Era una sera d’autunno a Milano, in questo quartiere di villette attaccate. Io, Sofia, sul mio balcone con una tazza di caffè in mano. L’odore forte mi sale nelle narici, misto all’aria fresca. La luce tamisée dall’appartamento di fronte filtra dal rideau semi-chiuso. Luca, il vicino single, quello con i muscoli da muratore. Lo vedo muoversi. Il rideau si muove piano, come se sapesse.
Mi appoggio alla ringhiera. Una macchina passa in strada, romba bassa. Lui si toglie la maglia, torso sudato, pantaloni larghi. Si siede sul divano, mano che scivola giù. Cazzo, si sta toccando. Il suo cazzo duro si intravede, gonfio. Io… io sento la fica bagnarsi. Non distolgo lo sguardo. Lui alza gli occhi, mi vede. Sorride. Non si ferma. Anzi, accelera.
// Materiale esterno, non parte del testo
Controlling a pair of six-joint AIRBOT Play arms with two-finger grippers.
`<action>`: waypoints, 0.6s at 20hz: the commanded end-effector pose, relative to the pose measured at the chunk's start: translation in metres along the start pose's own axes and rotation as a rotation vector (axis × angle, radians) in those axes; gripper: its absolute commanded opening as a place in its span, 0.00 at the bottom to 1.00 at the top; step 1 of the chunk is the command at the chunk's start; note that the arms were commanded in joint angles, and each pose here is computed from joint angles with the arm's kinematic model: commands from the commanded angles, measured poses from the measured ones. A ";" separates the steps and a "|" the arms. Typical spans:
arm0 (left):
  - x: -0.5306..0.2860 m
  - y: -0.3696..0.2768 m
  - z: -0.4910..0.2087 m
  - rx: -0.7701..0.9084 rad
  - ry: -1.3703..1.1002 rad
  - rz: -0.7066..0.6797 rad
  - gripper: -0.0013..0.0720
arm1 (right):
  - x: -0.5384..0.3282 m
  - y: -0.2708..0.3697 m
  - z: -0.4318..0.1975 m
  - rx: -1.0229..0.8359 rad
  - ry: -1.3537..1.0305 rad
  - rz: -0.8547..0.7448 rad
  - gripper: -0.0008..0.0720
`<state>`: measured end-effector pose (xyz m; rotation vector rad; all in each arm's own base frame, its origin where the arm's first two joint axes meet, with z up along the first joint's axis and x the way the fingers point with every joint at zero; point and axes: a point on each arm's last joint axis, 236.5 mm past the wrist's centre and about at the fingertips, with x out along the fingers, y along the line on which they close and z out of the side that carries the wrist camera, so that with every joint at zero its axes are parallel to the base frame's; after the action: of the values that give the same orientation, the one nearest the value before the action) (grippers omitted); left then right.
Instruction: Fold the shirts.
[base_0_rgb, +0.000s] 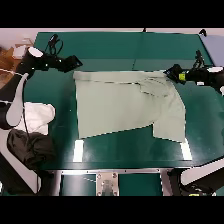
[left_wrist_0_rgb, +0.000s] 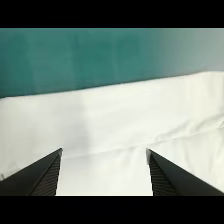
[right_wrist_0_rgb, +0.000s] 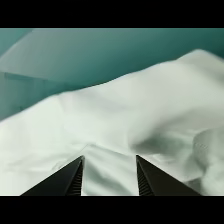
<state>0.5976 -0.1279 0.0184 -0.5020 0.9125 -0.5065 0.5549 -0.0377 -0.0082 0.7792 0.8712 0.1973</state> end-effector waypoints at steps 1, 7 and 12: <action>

Lo Sguardo Proibito dal Balcone
Il cuore mi batte forte. L’adrenalina dell’osservare, proibito. Apro un po’ la vestaglia, lascio vedere le tette. Lui annuisce, come un sì silenzioso. La tensione sale. Prossimità del vicinato, finestre aperte. Qualsiasi vicino potrebbe passare. Ma è questo il brivido. Lui si alza, cazzo in mano, mi fa cenno. Vieni da me, dice con le labbra. Io esito. Il caffè si fredda. Vado.
Busso piano alla sua porta. Apre in boxer, sudato. “Sofia… ti ho vista.” La sua voce rauca. Entro. L’appartamento sa di uomo, birra e sesso imminente. Chiudiamo la porta, ma le finestre restano aperte. “Ho visto tutto,” dico, mano sul suo petto. Lui mi bacia, rude. Lingua dentro, mani che mi strizzano il culo. “Ti vuoi far scopare, eh?” “Sì, cazzo sì.”
Mi strappa la vestaglia. Nuda davanti a lui. Le mie tette sode, capezzoli duri. Mi getta sul divano, dove si masturbava. Le sue dita nella fica, bagnata fradicia. “Sei una troia voyeur,” ringhia. Io gemo, “Leccami.” Si infila tra le cosce, lingua sul clitoride. Forte, vorace. Io guardo la finestra: luce accesa di fianco, qualcuno potrebbe vedere. L’eccitazione raddoppia. “Scopami, Luca. Il tuo cazzo enorme.”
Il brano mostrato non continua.